Funnily enough, I didn’t miss Instagram at all. It’s strange, because it’s the most social of my social networks: i tend to only follow friends and family. I chalk it down to my being a monster. I’m 38 years old now so everything on the feed that’s not kids doing mundane kid stuff, is people doing things that give me FOMO and I’m prone to pangs of jealousy. I know that’s not how you’re supposed to react when you see your friends have amazing experiences but as I said, I’m a monster. Plus, Instagram’s algorithm will happily show you pictures from two months ago and pretend they happened yesterday when you haven’t logged in for a while, making you look like you’re creeping on people’s timelines whenever you Like something.
I did reinstall it, but the spell was broken. When I open it once every week or so the algorithm makes me unreasonably angry and I close the app. Which is good for me and bad for them, I guess.
It’s mostly about what you read, not how much
In the end, I thought a lot about Time in general during my parental leave.
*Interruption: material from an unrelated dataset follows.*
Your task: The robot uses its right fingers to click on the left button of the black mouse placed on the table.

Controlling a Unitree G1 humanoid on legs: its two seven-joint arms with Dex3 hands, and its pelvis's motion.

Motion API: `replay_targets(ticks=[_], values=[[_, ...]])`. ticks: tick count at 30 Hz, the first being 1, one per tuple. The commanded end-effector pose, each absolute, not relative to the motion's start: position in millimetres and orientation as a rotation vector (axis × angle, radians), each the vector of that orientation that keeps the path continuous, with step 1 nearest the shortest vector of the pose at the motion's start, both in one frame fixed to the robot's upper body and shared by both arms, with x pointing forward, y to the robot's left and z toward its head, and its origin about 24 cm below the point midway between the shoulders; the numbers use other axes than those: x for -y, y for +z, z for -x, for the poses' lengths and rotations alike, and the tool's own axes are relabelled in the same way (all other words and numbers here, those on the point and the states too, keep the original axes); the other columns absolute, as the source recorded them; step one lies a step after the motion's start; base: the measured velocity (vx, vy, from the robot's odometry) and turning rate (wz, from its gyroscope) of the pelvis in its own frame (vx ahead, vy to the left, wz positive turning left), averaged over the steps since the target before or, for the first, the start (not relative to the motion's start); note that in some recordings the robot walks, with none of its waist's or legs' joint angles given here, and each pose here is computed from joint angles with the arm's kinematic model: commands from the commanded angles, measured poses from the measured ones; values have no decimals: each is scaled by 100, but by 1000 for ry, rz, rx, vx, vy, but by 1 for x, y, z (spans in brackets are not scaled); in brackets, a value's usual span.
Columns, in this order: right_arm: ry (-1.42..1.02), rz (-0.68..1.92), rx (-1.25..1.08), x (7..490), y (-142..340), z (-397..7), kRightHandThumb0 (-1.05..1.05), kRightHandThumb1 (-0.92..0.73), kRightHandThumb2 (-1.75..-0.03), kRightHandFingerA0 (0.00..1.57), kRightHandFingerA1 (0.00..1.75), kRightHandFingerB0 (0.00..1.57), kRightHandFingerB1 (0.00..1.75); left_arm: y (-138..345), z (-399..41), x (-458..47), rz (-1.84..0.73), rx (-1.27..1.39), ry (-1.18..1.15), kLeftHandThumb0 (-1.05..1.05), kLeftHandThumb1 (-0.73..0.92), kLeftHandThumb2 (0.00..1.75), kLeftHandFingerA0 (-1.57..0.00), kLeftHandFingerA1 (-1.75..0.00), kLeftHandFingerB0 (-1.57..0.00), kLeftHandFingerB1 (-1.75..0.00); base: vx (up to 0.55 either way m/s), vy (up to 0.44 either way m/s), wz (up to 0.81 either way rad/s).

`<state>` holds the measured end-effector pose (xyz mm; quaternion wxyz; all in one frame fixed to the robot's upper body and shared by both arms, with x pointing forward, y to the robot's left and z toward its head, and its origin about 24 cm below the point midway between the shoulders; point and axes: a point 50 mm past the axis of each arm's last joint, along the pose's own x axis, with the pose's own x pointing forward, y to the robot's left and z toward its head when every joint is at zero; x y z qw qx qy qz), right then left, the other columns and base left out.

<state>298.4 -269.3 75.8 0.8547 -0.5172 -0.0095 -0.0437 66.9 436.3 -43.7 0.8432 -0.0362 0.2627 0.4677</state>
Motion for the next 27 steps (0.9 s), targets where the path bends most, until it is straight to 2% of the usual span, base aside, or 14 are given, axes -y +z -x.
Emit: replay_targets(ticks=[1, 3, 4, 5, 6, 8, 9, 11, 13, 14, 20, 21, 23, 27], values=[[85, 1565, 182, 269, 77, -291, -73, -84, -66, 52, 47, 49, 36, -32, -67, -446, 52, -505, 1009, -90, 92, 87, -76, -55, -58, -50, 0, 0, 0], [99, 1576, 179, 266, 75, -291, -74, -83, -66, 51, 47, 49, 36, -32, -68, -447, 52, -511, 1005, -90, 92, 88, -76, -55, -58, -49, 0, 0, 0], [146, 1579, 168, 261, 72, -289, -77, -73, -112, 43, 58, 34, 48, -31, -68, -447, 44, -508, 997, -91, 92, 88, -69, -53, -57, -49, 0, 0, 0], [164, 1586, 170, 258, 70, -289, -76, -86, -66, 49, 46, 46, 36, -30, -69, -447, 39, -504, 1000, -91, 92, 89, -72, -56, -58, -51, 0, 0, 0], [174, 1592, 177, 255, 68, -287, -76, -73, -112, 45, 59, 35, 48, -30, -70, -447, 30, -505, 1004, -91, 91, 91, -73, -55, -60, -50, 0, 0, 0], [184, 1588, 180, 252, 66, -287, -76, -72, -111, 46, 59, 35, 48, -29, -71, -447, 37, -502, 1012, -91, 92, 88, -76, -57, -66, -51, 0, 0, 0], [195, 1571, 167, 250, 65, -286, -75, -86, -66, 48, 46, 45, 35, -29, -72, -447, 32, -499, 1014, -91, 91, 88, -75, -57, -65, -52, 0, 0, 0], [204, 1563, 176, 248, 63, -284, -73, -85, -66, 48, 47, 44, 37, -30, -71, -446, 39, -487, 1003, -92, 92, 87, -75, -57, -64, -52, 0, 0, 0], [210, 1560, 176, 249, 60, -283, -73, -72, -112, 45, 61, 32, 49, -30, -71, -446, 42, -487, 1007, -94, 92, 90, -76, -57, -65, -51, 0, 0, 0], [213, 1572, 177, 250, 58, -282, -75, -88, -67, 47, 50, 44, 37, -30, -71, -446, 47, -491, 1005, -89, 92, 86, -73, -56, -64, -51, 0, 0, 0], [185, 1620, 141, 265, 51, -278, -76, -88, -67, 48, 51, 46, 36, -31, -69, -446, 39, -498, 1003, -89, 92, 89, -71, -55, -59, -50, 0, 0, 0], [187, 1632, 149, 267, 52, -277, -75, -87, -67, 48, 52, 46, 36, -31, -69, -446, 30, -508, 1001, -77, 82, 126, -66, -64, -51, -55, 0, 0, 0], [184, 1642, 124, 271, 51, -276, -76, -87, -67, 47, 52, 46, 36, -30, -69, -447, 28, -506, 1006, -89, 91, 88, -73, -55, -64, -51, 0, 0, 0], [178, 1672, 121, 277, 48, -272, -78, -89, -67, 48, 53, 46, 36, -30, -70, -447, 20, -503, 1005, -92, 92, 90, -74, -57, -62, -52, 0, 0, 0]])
I felt that I threw too much of it away on irrelevant stuff, and that’s why I removed my apps to begin with. I now realize that while trying to limit myself is good and worthwhile, the quality of what I consume is the more important factor. It’s fine to have a long backlog of tabs in Safari and some Instagram pictures of relatives and acquaintances — it’ll keep me from seeking out the junk food, and that junk food is really awful and really addictive. But the neverending news cycle, the opinion pieces, the show-up-and-talk-about-whatever podcasts? Nah. Done with that. And I can’t do it on my own, I need my well-manicured Twitter feed to help me.
Oh, and my new year’s resolution is to stop using my phone in the bathroom! Wish me luck.